L'università di Catania
2 minuti per la letturaIl bandolo della matassa riguardo il coronavirus potrebbe essere stato trovato in Sicilia. Uno studio realizzato dall’Università di Catania sulla base di dati Istat e di altre agenzie europee, infatti, avrebbe ravvisato forti correlazioni tra l’impatto della pandemia Covid-19 in Italia e la sua diversa diffusione nelle Regioni. La ricerca è intitolata “Strategies to mitigate the Covid-19 pandemic risk” ed è stata condotta da una squadra dei dipartimenti dell’ateneo siciliano di Economia e impresa, Ingegneria elettrica, Fisica e astronomia, Medicina clinica sperimentale, Matematica e informatica, Ingegneria civile e architettura. Il risultato cui sono giunti i ricercatori è che i fattori che contribuiscono alla diffusione del morbo sono inquinamento atmosferico da Pm10, temperatura invernale umida, mobilità, densità e anzianità della popolazione, densità di strutture ospedaliere ed infine densità abitativa.
«Il nostro indice di rischio epidemico – sostengono i ricercatori – mostra forti correlazioni con i dati ufficiali disponibili dell’epidemia Covid-19 in Italia e spiega in particolare perché regioni come Lombardia, Emilia-Romagna, Piemonte e Veneto stiano soffrendo molto di più rispetto al Centro-Sud. D’altra parte queste sono anche le stesse regioni che solitamente subiscono il maggiore impatto (in termini di casi gravi e decessi) anche per le influenze stagionali, come rivelano i dati dell’Iss». Per i ricercatori dell’Università etnea, quindi, è da ritenersi che non sia un caso che «la pandemia di Covid-19 si sia diffusa più rapidamente proprio in quelle regioni con un più alto rischio epidemico come Lombardia, Emilia-Romagna, Piemonte e Veneto». Secondo lo studio «in Italia, a causa di una fortissima percentuale di asintomatici o sintomatici lievi» ci possono essere al momento da uno a dieci milioni di persone che sono venute in contatto col virus.
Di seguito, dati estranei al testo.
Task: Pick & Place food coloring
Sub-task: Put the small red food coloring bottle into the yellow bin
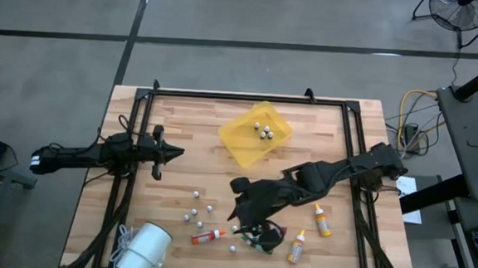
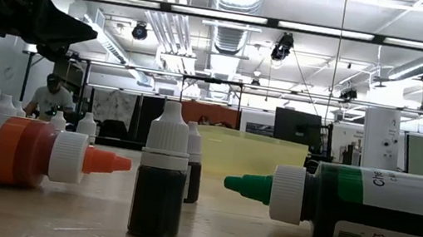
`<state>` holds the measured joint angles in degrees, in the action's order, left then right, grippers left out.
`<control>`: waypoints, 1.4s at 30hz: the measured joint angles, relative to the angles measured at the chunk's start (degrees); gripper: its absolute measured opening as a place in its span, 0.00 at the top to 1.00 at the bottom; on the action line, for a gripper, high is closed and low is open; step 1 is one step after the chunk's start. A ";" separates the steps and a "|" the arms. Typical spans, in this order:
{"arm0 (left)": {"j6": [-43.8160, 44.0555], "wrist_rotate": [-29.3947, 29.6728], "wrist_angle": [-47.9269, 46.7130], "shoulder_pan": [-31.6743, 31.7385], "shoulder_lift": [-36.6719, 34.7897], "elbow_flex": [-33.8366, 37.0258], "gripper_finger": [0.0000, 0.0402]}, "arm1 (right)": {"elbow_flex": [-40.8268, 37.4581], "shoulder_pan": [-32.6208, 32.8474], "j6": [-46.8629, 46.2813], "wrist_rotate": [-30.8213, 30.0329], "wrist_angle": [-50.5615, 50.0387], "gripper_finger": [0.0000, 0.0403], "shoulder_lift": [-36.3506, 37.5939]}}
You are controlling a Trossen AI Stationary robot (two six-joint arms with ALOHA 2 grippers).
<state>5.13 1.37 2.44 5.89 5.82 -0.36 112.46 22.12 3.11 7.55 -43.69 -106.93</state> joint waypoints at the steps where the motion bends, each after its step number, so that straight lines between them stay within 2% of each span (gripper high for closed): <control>1: 0.00 0.00 -0.01 0.00 0.00 0.00 1.00 | 1.66 -0.01 0.02 -0.04 -1.28 0.60 -1.14; 8: 0.00 0.00 -0.05 -0.02 0.02 0.00 1.00 | 11.53 0.07 1.78 0.00 -11.72 0.60 -9.28; 13: 0.00 0.02 -0.09 -0.02 0.07 0.00 1.00 | 13.62 0.14 3.33 -0.04 -14.53 0.60 -12.60; 22: 0.00 0.00 -0.18 -0.07 0.09 0.00 1.00 | 13.04 -0.44 4.61 -0.44 -19.14 0.60 -16.60; 25: 0.00 0.00 -0.52 -0.07 0.09 0.00 1.00 | 12.45 -0.92 5.96 -2.55 -20.32 0.60 -17.70; 30: 0.00 0.00 -0.88 -0.05 0.09 0.00 1.00 | 10.42 -1.33 8.53 -4.46 -20.03 0.60 -18.55; 42: 0.00 -0.02 -0.97 -0.04 0.09 0.00 1.00 | 2.55 -1.56 9.66 -4.52 -15.90 0.60 -18.60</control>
<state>5.13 1.34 1.48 5.85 5.91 -0.36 115.01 20.56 12.77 3.03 -59.60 -125.54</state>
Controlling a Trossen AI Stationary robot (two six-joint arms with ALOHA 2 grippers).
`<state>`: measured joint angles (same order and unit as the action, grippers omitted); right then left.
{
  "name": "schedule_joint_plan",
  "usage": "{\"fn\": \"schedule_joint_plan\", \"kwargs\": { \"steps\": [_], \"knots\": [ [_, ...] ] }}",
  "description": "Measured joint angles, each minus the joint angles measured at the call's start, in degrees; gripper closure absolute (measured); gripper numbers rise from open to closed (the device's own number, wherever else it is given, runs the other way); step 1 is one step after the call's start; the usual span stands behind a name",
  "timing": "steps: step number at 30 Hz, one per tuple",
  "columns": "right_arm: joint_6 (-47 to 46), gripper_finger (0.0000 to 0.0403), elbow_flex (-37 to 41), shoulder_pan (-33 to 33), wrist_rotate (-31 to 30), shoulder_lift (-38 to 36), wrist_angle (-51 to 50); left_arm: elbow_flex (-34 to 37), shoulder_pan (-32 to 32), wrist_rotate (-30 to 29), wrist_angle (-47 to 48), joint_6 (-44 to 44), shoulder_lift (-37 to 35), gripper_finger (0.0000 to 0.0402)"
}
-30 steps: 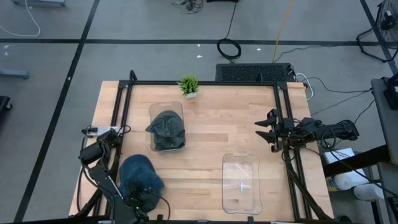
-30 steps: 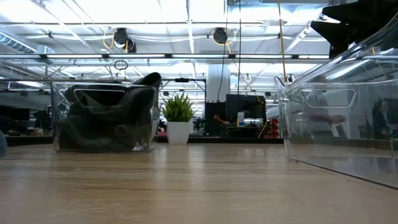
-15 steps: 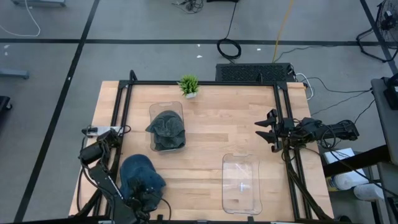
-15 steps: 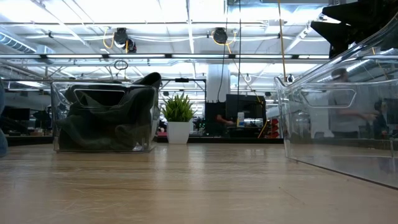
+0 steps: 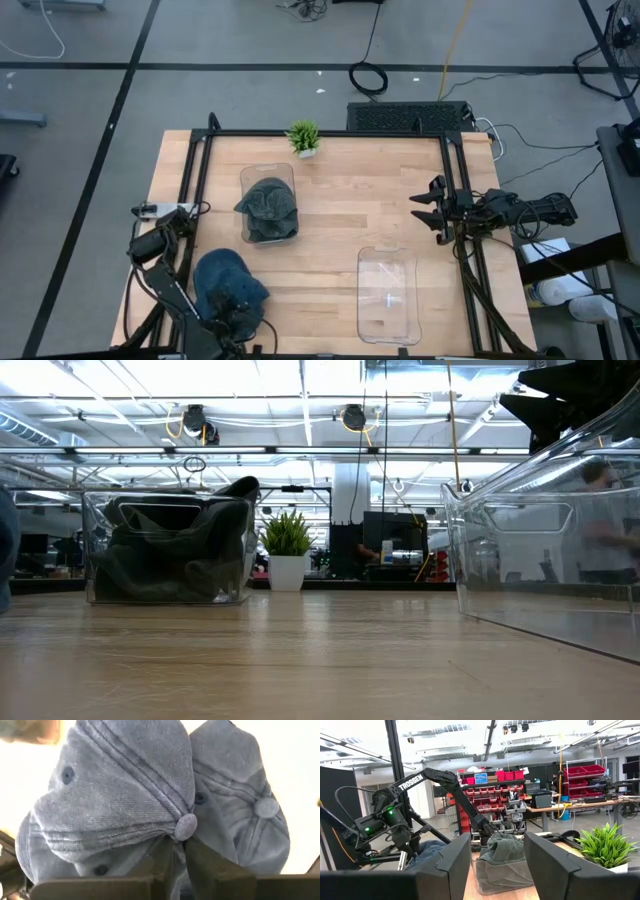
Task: Pick & Place hat
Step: Put the blue cap into the bottom transparent bin
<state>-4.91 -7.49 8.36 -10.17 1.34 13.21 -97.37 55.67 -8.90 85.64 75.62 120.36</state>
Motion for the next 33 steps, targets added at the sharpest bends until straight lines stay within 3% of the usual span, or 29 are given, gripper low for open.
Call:
{"fn": "schedule_joint_plan", "kwargs": {
  "steps": [4, 8, 15, 20, 24, 29, 33],
  "knots": [
    [-0.02, 0.0232, 0.00, -0.02, 0.00, 0.00, 0.02, -4.13, -0.78, 1.85, 3.22, 0.16, -1.12, 0.0315],
    [-0.02, 0.0232, 0.00, 0.00, 0.00, 0.00, 0.05, -8.25, -1.81, -1.40, 3.85, -1.26, -3.43, 0.0261],
    [-0.66, 0.0232, 0.00, -0.02, 1.18, 0.04, -0.11, -5.67, -3.75, -4.09, 4.29, -2.59, -8.81, 0.0189],
    [-0.67, 0.0232, 0.00, 0.00, 3.11, 0.08, -0.15, 2.03, -6.47, 1.57, 4.49, -1.85, -11.78, 0.0183],
    [-0.52, 0.0232, 0.00, 0.00, 2.96, 0.09, -0.13, 6.68, -7.69, 1.82, 3.59, -2.79, -12.85, 0.0192],
    [-0.48, 0.0232, 0.00, 0.00, 2.93, 0.07, -0.08, 10.35, -8.26, 7.25, -0.58, -7.96, -12.83, 0.0206],
    [-0.48, 0.0232, 0.00, 0.00, 2.95, 0.07, -0.07, 13.12, -8.52, 7.82, -5.78, -9.43, -12.85, 0.0215]
  ]
}}
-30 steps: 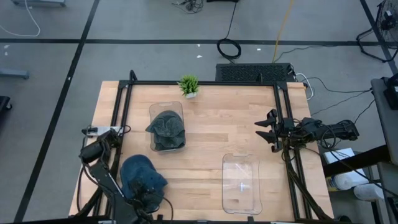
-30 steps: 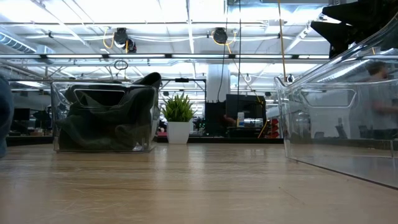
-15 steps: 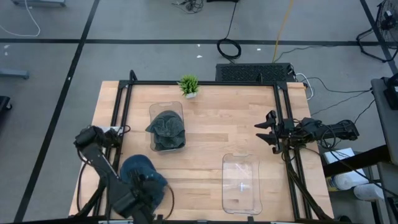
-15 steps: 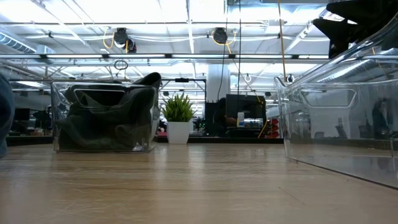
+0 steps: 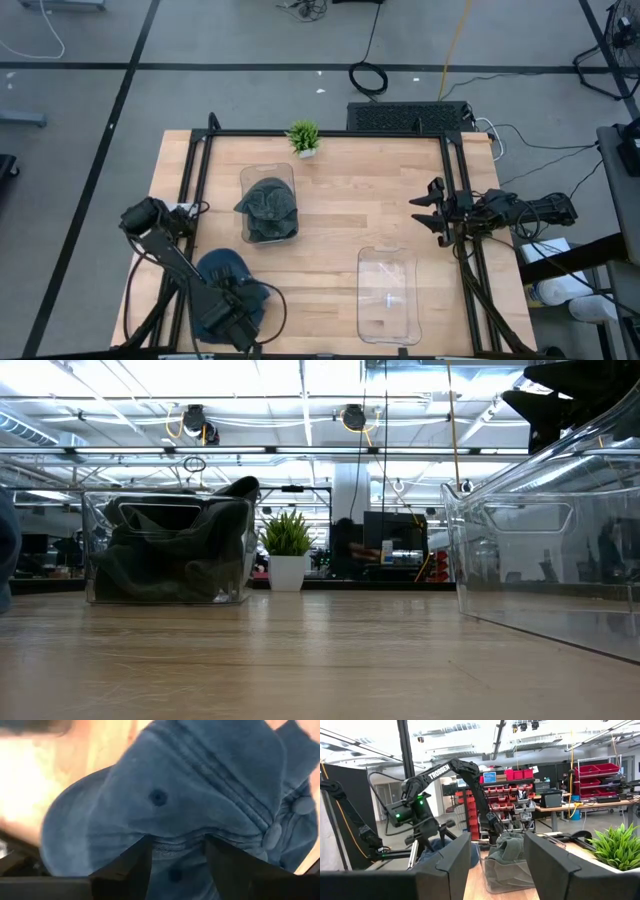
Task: Pick & Place hat
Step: Put the blue cap into the bottom transparent bin
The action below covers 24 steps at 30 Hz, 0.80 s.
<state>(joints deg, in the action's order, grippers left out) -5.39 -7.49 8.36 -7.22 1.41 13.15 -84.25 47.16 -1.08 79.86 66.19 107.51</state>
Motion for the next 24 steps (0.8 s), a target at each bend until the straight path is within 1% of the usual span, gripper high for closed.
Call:
{"fn": "schedule_joint_plan", "kwargs": {
  "steps": [5, 8, 11, 15, 16, 20, 24],
  "knots": [
    [0.01, 0.0232, 0.00, 0.00, 0.00, 0.02, 0.00, 2.57, -0.25, -0.03, -2.43, -0.36, 0.01, 0.0228],
    [0.01, 0.0232, 0.00, 0.00, 0.00, 0.01, 0.00, 3.73, -0.28, -0.33, -2.50, 0.00, 0.00, 0.0247],
    [0.02, 0.0232, 0.00, 0.00, 0.00, 0.02, 0.00, 5.04, -0.26, -0.46, -3.54, -1.37, 0.00, 0.0289],
    [0.04, 0.0232, 0.00, 0.00, -0.07, 0.01, -0.01, 5.37, -0.37, -0.34, -3.64, -3.21, 0.00, 0.0376],
    [0.02, 0.0232, 0.00, 0.00, -0.09, 0.02, -0.02, 5.24, -0.53, 0.05, -3.47, -3.32, 0.00, 0.0386],
    [0.04, 0.0232, 0.00, 0.00, -0.11, 0.02, 0.00, 2.96, -0.76, 1.40, -0.46, -3.29, -0.14, 0.0392],
    [0.04, 0.0232, 0.00, 0.00, -0.13, 0.02, 0.02, -3.06, -0.94, 1.36, 6.22, -3.24, -0.22, 0.0396]
  ]
}}
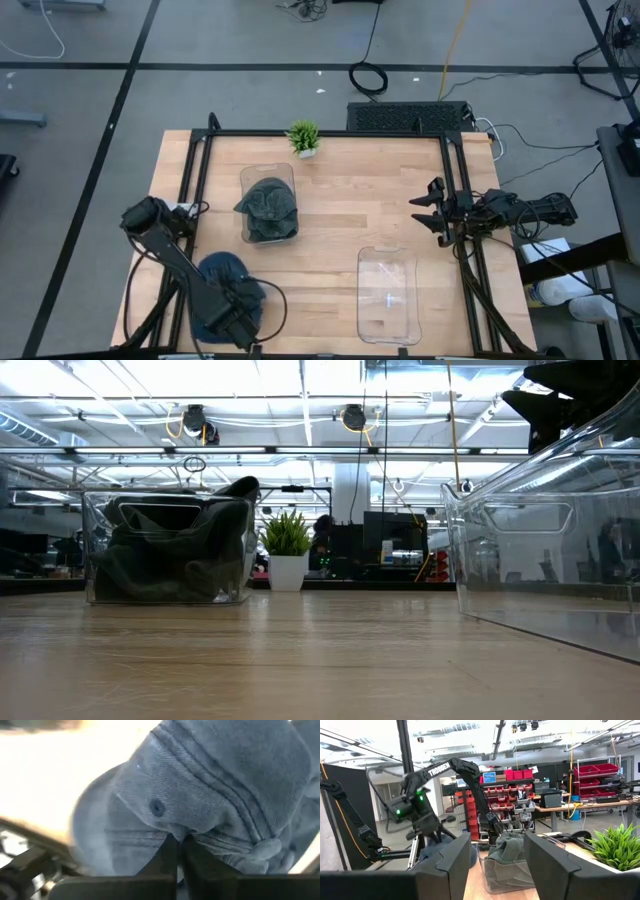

Di qui l’osservazione che «l’impatto positivo è venuto dal lockdown». Le zone d’Italia da Roma in giù possono quindi guardare alle prossime settimane con un cauto ottimismo? I ricercatori catanesi sottolineano che i dati «lasciano ben sperare per il Centro-Sud, dove molto probabilmente l’impatto di questa pandemia e di possibili altre ondate future sarà sempre più lieve in termini di casi gravi e decessi a causa del minor rischio epidemico legato ai fattori strutturali trovati».
Lo studio dell’Università di Catania appare coerente in alcune sue conclusioni con un altro condotto da ricercatori dell’Università di Harvard, negli Stati Uniti, non ancora pubblicato nei giorni di vigilia di Pasqua ma disponibile in pre-print. «Un piccolo aumento dell’esposizione a lungo termine al particolato Pm2.5 porta a un grande aumento del tasso di mortalità da Covid-19», si legge. Gli autori spiegano di aver osservato che «un aumento di un solo microgrammo/metro cubo nei livelli di Pm2.5 è associato a un aumento del 15% del tasso di mortalità da Covid-19, con un intervallo di confidenza del 95% (5-25%)». Della squadra di ricercatori di Harvard fa parte anche un’italiana, la statistica Francesca Dominici.